As illustrated in Fig. 2(a), to enhance the model performance, we augment the conventional ResNet-11 [16] backbone with QKFormer Blocks [8] named QKFResNet-11 to incorporate attention mechanisms. The standard average pooling (AP) operation transforms spiking signals into continuous values, leading to non-spiking inputs for the classifier. To tackle this problem, we introduce the W2TTFS method, as depicted in the **Inference** module in Fig. 2(a), which ensures that the classifier receives spike-based input. The specific conversion



Fig. 2: The overview of QKFResNet-11 model and training framework. (a) QKFResNet-11. (b) SNN model training flow based on knowledge distillation.
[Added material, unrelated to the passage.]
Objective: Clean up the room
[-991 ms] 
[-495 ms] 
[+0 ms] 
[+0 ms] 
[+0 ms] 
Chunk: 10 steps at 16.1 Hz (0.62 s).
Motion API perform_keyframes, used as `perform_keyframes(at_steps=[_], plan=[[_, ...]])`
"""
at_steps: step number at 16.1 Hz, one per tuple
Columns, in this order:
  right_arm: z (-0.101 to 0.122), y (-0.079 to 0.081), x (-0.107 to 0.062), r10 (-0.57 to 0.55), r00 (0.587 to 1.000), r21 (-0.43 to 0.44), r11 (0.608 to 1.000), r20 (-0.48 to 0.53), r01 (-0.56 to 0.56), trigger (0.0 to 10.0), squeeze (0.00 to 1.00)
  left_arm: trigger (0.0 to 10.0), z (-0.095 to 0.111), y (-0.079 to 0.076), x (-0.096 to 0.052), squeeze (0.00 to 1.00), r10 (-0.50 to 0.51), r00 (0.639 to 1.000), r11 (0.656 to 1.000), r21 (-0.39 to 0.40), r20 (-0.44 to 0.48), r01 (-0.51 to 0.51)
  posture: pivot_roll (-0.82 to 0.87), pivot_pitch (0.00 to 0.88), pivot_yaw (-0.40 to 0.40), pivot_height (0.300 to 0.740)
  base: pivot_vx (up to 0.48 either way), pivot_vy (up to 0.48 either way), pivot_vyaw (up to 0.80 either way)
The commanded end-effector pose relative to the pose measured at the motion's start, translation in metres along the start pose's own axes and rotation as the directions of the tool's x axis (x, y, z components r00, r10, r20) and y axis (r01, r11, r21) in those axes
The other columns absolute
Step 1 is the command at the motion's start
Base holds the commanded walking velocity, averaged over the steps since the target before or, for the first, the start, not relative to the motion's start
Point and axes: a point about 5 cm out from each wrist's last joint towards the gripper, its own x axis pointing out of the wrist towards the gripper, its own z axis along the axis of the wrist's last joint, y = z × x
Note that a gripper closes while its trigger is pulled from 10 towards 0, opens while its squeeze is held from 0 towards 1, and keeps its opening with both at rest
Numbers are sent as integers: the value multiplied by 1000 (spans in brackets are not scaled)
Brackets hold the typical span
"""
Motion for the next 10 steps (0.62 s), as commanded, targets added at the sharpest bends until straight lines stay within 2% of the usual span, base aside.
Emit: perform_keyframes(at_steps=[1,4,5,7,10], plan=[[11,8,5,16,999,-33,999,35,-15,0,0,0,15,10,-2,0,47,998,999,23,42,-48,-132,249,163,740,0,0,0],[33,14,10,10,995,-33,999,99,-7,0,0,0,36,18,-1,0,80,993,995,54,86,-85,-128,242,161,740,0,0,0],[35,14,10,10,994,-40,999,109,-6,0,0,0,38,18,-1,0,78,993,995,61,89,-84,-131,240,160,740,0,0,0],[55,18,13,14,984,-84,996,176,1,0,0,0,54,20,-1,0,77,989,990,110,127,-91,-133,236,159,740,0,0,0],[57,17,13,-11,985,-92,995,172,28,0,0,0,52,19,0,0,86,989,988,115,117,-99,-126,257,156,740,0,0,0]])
flow of W2TTFS is shown in Algorithm 1. Lines 4 and 5 compute the size of the receptive field of the AP operation (denoted as  $window\_size$ ), and initialize a zero matrix with  $window\_size^2$  time steps, according to the dimensions of the feature maps produced by the final convolutional layer. Lines 8–16 iterate over the output feature maps by channel and spatial location, identifying the first valid spike timing by counting the number of spikes within each pooling window, as performed in lines 11-13. Finally, lines 17–20 compute the time-dependent weight scaling factors. For example, with  $window\_size = 4$ , if a valid spike is first emitted at time step t = 3, the corresponding scale factor is 3/16. This factor is subsequently used to scale the weights during the fully connected (FC) computation.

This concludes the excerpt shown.